Africa A Failure?". Kenny’s answer is that actually it isn’t. Africa’s

growth rate has been pretty steady, it turns out – and there might well

be good structural reasons why it’s very hard to boost it. What’s more, Africa

has done pretty well with the money it does have:

Former President of Tanzania Julius Nyerere sums up his country’s successes

in elements of this broader agenda: “The British Empire left us a country

with 85 percent illiterates, two engineers and twelve doctors. When I left

office, we had nine per cent illiterates and thousands of engineers and doctors.”…

Turning to literacy rates, Africa has again been fast catching up with the

near-universal literacy of high income countries, with literacy in the Sub-Saharan

region increasing from 28 to 61 percent of the population over the 1970-99

period. The region has achieved these successes while its population (partly

as a result) has increased more than threefold –Africa has many more

people who are enjoying a better quality of life.
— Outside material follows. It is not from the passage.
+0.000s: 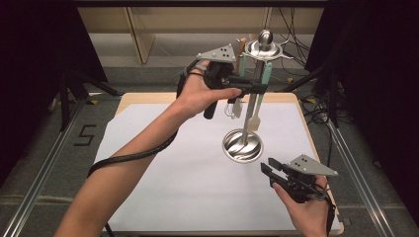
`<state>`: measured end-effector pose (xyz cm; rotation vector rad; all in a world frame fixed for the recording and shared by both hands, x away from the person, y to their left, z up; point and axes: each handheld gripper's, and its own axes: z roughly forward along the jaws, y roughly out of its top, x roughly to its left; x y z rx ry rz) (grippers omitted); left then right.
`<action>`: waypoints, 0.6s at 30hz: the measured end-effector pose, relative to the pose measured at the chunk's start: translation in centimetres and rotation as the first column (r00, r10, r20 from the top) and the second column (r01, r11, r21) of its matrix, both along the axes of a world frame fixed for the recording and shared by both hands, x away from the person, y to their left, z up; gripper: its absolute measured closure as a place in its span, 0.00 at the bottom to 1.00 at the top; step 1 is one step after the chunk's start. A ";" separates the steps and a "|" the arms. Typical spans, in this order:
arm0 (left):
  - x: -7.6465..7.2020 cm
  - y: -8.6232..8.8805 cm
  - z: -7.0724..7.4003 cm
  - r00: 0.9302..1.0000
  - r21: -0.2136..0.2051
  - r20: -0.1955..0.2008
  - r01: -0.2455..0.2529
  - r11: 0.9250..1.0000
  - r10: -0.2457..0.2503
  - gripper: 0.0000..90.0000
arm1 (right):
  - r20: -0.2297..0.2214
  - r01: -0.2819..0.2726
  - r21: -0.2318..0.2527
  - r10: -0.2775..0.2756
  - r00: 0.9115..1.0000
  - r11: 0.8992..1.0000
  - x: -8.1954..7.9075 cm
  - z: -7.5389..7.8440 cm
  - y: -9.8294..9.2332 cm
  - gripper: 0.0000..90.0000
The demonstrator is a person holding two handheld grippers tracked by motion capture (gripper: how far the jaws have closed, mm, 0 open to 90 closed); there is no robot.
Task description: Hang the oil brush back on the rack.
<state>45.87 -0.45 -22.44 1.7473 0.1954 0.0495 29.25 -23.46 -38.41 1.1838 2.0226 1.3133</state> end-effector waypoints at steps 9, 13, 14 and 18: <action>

What underlies these impressive statistics is the region’s unprecedented

performance in improving the quality of living standards at low levels of

income. Compare Africa to Nineteenth Century Europe: in Nigeria in 1995, GDP

per head was $1,118. That puts it about equal with Finland’s GDP in

1870 ($1,107). But look at education: Nigeria had a literacy rate of 57 percent,

compared to Finland’s 10 percent rate in 1870. Or life expectancy: Nigeria’s

1995 life expectancy was 51 years. This figure is higher than any country

in Europe in 1870, –better than the UK, which had an income per capita in

1870 approximately three times Nigeria’s 1995 figure. This is an especially

impressive performance given both Africa’s largely tropical climate

which fosters communicable disease rates far higher than those in Europe,

and the recent advent of AIDS.

Kenny concludes that "realism tempered with humility is likely to improve

the quality of life of the people of Africa" – just because we’re

richer than most Africans doesn’t mean we know better than they do how to improve

their lives.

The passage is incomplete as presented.